An arm came out of the night and wrapped itself around Dietrich's neck, pulling him back against a man's chest, a big and solid man.
The detective gasped and might have cried out, but he felt cold metal press into his neck, right into the soft spot next to his Adam's apple.
The accent was strong. "What did you want to talk about?"
Dietrich blinked. He was about to die — bubbling blood rushing from a slash in his neck, and he'd resemble the appalling body at Dr. Wenck's morgue — and all he could think of was that Jack Cray's German was fairly good. And that Cray was as quiet as snow. And that Cray simply must have been incinerated in the von Tornitz home.
"What did you want to say to me?" The voice of his killer again.
Dietrich's mind was blank with fear. He finally managed to gasp, "Nothing."
"Better think of something."
Was the American making fun of him? Dietrich stammered, "I... I wanted to ask if you were a show-off."
"I've been called that before." The flat voice was right at Dietrich's ear.
The detective could see a portion of Cray's shoulder, covered in dirt and ash.
Dietrich was still alive. He willed his mouth—dry as a kiln—to work. "How did you escape the fire?"
"In the furnace ash pit."
"The ash pit was stabbed with a bayonet, a couple of times."
"I was stabbed with a bayonet, a couple of times." Cray held his left arm over Dietrich's shoulder so the detective could see it. The uniform sleeve was matted with ash. Blood leaked from the arm onto the ground. ''Clean through my arm. It hurts, I don't mind saying. I've got another long cut, a graze, right along my backbone."
"How did you survive the heat?" Dietrich could feel his own pistol on his belt, pressing into his side. It seemed a long way away. The American was talkative, for Christ sake.
"I opened the coal gate.
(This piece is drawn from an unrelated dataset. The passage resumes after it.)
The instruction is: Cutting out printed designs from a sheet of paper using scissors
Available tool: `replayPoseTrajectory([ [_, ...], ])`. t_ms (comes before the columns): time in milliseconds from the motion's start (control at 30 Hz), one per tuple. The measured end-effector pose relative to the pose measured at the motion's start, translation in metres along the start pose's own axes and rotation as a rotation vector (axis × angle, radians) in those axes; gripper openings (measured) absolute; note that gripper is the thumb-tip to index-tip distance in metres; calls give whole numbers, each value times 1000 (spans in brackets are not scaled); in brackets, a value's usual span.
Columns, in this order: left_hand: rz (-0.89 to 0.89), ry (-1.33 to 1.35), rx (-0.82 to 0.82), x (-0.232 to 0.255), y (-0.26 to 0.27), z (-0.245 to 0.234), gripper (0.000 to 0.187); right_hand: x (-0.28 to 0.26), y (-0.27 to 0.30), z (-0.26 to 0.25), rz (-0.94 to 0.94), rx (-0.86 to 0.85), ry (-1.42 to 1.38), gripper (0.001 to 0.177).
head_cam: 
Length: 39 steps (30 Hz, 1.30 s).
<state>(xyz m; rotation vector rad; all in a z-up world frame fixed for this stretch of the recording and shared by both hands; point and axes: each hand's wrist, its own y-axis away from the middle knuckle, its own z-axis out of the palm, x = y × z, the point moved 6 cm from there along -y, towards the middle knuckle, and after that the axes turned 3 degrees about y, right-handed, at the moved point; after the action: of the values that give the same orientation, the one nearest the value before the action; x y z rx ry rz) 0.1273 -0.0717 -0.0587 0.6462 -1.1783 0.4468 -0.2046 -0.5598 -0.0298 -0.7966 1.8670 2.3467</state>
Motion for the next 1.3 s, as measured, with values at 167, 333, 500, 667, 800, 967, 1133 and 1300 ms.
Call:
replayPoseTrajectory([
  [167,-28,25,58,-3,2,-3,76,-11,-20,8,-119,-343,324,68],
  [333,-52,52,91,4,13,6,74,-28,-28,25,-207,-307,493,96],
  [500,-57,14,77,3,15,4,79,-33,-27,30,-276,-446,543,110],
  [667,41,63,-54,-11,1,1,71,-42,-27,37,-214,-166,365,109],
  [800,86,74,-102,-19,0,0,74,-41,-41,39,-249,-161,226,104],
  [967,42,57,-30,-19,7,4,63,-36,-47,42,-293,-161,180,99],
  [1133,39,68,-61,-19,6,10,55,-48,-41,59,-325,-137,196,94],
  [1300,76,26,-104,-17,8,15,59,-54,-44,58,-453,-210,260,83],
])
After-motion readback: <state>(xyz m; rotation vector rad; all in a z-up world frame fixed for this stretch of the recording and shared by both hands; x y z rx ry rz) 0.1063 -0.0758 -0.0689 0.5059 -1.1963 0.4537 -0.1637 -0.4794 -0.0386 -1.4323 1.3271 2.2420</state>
Cool air came in, sucked in by the flames. All the fire was above me. I dug down into the pit, and it was fairly comfortable. Except for being stabbed, of course."
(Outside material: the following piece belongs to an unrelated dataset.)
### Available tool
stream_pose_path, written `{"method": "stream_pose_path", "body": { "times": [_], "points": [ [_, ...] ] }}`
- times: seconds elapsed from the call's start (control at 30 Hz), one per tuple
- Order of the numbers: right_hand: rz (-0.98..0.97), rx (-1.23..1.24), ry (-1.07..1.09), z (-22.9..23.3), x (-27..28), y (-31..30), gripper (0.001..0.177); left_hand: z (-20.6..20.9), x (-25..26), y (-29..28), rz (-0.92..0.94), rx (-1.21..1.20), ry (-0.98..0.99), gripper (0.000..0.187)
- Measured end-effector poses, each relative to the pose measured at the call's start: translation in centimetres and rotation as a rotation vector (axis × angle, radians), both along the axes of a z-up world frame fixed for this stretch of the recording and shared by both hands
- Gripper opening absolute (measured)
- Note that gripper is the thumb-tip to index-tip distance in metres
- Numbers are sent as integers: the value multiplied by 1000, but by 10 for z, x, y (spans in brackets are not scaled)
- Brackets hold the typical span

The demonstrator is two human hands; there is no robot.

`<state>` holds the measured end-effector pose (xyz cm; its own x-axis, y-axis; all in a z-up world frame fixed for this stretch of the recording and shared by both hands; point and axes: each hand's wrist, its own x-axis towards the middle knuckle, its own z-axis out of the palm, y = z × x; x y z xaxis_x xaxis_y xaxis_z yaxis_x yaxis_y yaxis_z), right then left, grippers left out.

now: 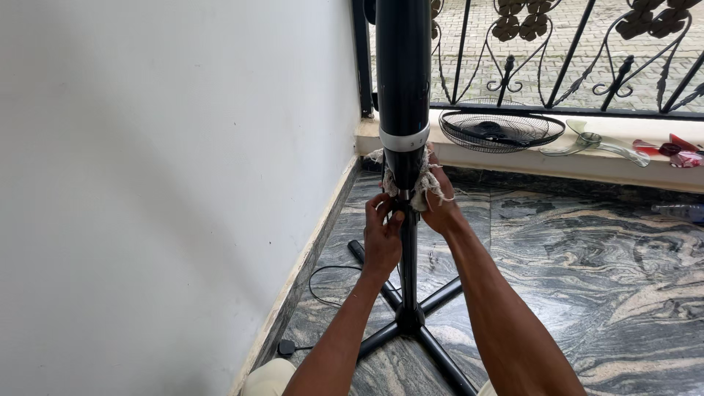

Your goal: The person cleans a standing fan by wiping its parts with a wet cloth. They clean the fan cage, the motor housing, and the stand, dipping the cloth in a red bucket of water as needed.

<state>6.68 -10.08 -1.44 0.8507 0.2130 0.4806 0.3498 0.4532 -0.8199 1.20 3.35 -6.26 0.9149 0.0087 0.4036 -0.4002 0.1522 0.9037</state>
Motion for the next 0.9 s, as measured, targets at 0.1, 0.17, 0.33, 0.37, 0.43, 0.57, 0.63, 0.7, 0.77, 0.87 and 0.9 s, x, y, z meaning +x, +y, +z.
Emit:
{"method": "stream_pose_path", "body": {
  "times": [0.1, 0.17, 0.33, 0.37, 0.43, 0.57, 0.63, 0.7, 0.77, 0.87, 0.9],
  "points": [
    [-380, -227, -186, -13, -7, 19, 61, 3, 2, 0, -34, -55, 65, 40],
    [-549, -248, -100, -23, -24, 36, 60, 0, 2, 1, -42, -48, 39, 45],
    [-909, -455, -288, -36, -80, 62, 67, -9, 8, 8, -167, -245, 51, 48],
    [-995, -517, -324, -33, -82, 60, 64, -10, 7, 10, -199, -261, 48, 49],
    [-1168, -644, -397, -22, -83, 54, 59, -11, 7, 13, -266, -291, 43, 50],
    [-1163, -596, -249, 4, -70, 59, 71, -12, 12, 15, -262, -301, 92, 54],
    [-993, -524, -64, 11, -60, 59, 72, -12, 17, 15, -207, -232, 85, 53],
    [-695, -381, 75, 13, -48, 44, 65, -14, 20, 13, -163, -200, 59, 52],
    [-372, -308, 141, 15, -35, 18, 59, -17, 21, 11, -152, -202, 44, 51],
    [25, -284, 151, 21, -17, -15, 54, -18, 20, 6, -153, -224, 41, 49],
    [80, -268, 159, 24, -12, -17, 55, -16, 19, 4, -129, -211, 42, 49]
  ]
}}
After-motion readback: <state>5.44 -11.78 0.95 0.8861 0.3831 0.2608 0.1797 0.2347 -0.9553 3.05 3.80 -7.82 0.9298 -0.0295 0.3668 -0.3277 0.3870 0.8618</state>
Was the commando mocking him? It didn't seem professional. On the verge of death, Dietrich was indignant.
"I could hear you in the basement," Jack Cray said. "You sounded like a policeman. Not a soldier."
"I'm a detective. A homicide detective."
"Would killing you be legal, then ? Would it be a lawful wartime action?"
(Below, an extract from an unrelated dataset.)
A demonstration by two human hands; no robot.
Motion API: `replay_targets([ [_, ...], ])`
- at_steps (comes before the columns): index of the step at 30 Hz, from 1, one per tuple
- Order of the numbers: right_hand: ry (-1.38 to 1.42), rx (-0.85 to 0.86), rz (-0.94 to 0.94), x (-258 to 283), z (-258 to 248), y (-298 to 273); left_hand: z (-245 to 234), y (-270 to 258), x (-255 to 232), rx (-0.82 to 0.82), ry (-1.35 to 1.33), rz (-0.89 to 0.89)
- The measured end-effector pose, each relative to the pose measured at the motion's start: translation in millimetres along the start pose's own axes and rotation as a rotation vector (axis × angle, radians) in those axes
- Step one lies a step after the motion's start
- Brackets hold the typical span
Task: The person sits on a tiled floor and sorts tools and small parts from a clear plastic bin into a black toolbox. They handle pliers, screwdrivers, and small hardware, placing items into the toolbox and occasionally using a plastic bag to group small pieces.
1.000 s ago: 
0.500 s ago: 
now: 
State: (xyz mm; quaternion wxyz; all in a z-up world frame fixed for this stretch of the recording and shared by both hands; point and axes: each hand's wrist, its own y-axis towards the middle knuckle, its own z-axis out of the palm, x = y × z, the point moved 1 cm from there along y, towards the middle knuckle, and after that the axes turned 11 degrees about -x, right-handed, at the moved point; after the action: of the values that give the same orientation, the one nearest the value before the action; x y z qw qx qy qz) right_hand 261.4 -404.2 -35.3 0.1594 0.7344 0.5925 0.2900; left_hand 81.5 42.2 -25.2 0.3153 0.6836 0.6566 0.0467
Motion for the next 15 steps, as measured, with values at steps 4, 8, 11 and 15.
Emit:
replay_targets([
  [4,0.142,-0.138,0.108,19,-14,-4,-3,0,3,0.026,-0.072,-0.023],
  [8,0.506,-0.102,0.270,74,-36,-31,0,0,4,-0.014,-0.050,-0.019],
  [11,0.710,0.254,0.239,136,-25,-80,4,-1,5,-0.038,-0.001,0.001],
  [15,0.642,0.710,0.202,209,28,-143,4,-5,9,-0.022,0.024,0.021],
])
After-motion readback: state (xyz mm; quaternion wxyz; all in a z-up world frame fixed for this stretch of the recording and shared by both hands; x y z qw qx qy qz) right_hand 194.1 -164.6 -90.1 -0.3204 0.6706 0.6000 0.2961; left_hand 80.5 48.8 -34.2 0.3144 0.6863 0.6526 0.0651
"No, surely not." The American was having a fine old time at Dietrich's expense. The detective asked, "Are all Americans as cocky as you?"
"You should meet our pilots."
"We Berliners meet them every day," Dietrich said.
"How'd you set me up last night in the Tiergarten?"
Dietrich hesitated, but when the knife scraped his neck as if it were shaving him, the German said, "We had the Chancellery issue orders as if the Führer were leaving Berlin. It is always a complicated process, with hundreds of people involved in preparation for Hitler's departure. We figured somewhere there'd be a leak and you'd find it. We were right."
"That was good," Cray said. "I like that."
"Thank you."
"Now what do I do with you?"
"You're going to let me live because you want someone to be able to tell how clever you were escaping the fire."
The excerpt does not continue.